::: SUPPLIED MATERIAL :::

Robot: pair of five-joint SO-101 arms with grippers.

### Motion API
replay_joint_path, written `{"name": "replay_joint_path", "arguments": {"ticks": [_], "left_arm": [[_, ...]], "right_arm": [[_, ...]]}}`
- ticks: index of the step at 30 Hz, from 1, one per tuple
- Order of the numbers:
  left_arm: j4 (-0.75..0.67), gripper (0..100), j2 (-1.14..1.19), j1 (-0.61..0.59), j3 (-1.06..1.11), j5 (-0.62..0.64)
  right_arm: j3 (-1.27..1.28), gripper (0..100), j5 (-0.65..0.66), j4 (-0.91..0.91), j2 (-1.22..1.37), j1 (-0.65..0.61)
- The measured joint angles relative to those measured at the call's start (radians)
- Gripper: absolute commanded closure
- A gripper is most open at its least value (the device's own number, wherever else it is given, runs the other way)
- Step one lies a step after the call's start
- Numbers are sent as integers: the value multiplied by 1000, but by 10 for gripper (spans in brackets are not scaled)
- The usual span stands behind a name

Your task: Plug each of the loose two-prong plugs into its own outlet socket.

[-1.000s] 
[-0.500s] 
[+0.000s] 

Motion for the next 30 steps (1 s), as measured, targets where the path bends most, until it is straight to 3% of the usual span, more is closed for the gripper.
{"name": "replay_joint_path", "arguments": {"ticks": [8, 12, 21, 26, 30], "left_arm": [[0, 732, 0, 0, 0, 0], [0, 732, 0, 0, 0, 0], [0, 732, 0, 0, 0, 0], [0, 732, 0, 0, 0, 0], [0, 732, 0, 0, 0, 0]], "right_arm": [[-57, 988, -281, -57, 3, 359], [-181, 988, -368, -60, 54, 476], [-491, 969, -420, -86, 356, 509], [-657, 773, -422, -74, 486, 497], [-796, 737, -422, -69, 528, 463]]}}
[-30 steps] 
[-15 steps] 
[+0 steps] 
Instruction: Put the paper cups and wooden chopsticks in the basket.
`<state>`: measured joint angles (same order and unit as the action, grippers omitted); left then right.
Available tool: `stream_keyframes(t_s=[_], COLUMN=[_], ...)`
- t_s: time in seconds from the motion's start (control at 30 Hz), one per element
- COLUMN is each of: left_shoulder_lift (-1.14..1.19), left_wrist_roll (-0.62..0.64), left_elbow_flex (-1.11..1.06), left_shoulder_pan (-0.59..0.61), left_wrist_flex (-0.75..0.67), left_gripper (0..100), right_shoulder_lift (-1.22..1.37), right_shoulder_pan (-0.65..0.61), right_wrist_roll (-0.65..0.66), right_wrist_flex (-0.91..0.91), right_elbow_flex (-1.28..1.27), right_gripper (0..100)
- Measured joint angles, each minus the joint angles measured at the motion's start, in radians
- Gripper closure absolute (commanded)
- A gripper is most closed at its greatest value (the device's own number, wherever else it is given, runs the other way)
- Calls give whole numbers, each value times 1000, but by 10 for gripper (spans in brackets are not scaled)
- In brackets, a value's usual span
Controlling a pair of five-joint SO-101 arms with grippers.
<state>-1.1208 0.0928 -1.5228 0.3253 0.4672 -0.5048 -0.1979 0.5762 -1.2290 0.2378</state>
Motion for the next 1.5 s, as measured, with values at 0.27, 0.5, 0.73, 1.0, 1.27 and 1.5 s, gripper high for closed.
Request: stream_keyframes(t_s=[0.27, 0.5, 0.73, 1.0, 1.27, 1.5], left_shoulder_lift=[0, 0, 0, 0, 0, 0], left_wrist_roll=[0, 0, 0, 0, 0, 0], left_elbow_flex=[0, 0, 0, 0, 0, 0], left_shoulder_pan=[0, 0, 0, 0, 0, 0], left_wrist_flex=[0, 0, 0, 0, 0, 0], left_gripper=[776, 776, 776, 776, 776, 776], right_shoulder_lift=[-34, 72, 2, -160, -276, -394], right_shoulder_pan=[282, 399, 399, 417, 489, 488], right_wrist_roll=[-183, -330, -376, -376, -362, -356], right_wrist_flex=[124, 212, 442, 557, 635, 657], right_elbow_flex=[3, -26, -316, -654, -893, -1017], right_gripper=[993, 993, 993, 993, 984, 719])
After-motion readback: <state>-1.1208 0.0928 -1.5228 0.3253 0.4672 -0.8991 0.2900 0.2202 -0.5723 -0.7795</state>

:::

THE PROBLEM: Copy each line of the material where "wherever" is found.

ANSWER SECTION:
- A gripper is most open at its least value (the device's own number, wherever else it is given, runs the other way)
- A gripper is most closed at its greatest value (the device's own number, wherever else it is given, runs the other way)

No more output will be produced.